Building endurance takes time. In fact, it probably won’t increase quite as quickly as you might think it will, but the good thing is that it also doesn’t desert you as quickly either.
The sessions you do add up to make training days, the training days make weeks, and the weeks naturally add up to months and years. In the history of your sporting life your body remembers everything you have done and as you get older in the sport, it becomes easier to get back to that peak level of fitness as your base gets bigger.
Your body remembers everything you have done and as you get older in the sport, it becomes easier to get back to that peak level of fitness as your base gets bigger.
Improving your endurance comes from lots of hard work and dedication over a long period of time. There is no real secret, you just have to get out there and get amongst it!
Importance of consistent training
Firstly you have to be consistent with your training. Think of it as a long-term project and plan your training in blocks of work with a nice rest to provide some respite every now and then. Being a hero and doing huge days every so often and pulling up tired the next day will not help you anywhere near as much as a steady sustainable block of six days solid with one day of recovery.
The frequency of basic training is what will make you better. When you are ready to progress you either do a bigger effort in those days or you up the volume to do more in sessions, but that should happen slowly and steadily rather than a big increase.
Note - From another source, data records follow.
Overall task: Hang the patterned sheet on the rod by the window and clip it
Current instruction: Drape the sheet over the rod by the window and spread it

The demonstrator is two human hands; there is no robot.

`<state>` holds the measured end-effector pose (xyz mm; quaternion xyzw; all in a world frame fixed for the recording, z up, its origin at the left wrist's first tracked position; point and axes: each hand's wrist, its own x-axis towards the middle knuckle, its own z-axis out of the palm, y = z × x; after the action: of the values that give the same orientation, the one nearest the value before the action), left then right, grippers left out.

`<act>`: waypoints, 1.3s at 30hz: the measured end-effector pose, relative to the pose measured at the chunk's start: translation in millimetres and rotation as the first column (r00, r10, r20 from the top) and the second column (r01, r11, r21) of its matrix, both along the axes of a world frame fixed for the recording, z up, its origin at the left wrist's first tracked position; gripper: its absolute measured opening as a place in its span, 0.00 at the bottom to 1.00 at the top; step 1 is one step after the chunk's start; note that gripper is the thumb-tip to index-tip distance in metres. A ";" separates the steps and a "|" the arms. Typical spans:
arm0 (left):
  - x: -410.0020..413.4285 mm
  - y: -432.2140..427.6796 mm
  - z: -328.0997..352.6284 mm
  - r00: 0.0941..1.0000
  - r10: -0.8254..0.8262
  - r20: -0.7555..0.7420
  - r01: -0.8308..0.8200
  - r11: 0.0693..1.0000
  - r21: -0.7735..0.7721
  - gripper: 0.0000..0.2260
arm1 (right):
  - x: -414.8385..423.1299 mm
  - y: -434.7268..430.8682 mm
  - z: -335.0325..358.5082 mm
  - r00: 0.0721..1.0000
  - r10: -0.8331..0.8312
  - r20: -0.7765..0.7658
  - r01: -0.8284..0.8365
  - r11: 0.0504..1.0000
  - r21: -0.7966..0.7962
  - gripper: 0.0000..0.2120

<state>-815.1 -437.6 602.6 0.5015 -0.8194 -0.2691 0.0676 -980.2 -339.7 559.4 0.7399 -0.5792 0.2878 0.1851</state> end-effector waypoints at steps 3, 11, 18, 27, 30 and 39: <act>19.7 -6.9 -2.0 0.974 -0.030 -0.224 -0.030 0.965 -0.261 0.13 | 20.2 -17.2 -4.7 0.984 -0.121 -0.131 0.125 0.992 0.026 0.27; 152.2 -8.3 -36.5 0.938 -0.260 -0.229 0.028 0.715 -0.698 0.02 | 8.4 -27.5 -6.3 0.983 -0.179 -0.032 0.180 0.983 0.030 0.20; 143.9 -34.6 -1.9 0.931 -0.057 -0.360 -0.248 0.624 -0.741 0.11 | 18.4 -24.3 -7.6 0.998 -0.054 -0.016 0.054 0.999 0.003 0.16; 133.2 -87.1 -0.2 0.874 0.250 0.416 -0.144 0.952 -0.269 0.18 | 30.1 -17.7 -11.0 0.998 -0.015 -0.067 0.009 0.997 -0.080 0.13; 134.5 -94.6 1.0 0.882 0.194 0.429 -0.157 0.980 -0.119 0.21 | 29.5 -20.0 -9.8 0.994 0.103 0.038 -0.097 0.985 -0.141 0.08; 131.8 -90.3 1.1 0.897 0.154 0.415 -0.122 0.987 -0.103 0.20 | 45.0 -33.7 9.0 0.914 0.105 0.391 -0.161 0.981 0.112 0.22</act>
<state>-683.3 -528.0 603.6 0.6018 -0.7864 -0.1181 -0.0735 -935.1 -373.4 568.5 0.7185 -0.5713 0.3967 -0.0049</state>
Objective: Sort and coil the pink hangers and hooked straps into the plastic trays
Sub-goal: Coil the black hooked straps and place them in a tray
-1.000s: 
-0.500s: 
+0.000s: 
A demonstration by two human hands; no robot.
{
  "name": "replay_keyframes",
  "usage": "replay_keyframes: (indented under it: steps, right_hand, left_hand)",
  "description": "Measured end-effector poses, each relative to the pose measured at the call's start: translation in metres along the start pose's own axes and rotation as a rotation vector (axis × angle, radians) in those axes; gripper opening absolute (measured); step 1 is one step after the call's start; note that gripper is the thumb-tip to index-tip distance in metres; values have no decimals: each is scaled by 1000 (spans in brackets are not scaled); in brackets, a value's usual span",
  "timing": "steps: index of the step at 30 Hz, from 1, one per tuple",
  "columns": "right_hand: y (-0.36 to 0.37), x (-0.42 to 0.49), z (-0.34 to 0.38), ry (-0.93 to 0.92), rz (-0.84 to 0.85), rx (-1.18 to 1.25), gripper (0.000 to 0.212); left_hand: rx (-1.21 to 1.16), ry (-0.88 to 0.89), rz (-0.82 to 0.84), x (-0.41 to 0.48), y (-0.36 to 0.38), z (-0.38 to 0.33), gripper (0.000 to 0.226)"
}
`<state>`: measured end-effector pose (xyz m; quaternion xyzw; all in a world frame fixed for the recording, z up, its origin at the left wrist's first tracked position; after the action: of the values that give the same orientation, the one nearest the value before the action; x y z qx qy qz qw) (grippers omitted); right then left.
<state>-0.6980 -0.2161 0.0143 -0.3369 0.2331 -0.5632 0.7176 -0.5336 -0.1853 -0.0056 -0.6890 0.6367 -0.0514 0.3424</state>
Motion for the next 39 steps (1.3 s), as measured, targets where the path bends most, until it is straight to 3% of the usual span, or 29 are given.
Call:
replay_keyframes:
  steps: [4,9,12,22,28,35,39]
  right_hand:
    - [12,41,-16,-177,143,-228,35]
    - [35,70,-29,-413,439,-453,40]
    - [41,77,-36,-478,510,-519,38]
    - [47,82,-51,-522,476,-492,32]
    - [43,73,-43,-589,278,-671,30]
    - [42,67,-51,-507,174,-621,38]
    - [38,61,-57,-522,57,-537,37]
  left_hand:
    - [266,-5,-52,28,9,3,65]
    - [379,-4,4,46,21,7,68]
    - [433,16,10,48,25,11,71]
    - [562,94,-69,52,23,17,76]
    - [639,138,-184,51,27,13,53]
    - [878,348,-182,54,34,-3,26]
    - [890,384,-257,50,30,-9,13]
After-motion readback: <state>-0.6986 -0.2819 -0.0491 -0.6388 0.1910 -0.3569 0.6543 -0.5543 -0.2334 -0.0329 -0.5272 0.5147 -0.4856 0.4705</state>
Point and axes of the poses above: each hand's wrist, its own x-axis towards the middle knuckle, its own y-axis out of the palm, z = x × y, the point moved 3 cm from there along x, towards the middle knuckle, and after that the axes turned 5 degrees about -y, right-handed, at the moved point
Think about the intensity of training sessions
If you’re looking to build your endurance or your base fitness you should look to keep the intensity of the sessions down and under control. This will help you be able to train for longer and not end up tired and demotivated the next day. Over time you’ll find yourself getting more conditioned at the lower intensities and when that happens, you’ll be able to go faster for the same effort.
Stick to your plan on this, and when you do the standard weekend club sessions for example, and they start to push the pace too hard towards the end, try to conserve your energy and sit at the back or ride in a more aerodynamic position. Think of it as a win if you can keep up without killing yourself.
It’s also good practice for races because ideally you want to be able to push less power and go the same speed. If you’re worried about not getting the most out of yourself (and your partner doesn’t mind) you will have extra energy to go for an evening run.
Fuel your training
I mentioned before that consistency is the name of the game when building your endurance. To be consistent you need to be able to back up the hard days and to do that you need to keep yourself properly fuelled.
My advice on that is on your bike rides, try to eat a snack and drink around 500ml each hour. This will benefit you because you’ll hold off the dreaded food bonk so you’ll be stronger for longer on the bike.
Try to eat a snack and drink around 500ml each hour.
Crucially though you won’t be starving hungry when you get home therefore ruining any other session you had planned, plus the fact you’ll feel recovered the next day.
Strength and conditioning
My final tip is to factor in strength and conditioning into your programme not just from an injury prevention perspective but also for endurance. Working on your hips stability, glutes and core strength will enable you to hold your form for longer in all three disciplines and the longer you can do that, the longer you can hold off fatigue and loss of pace.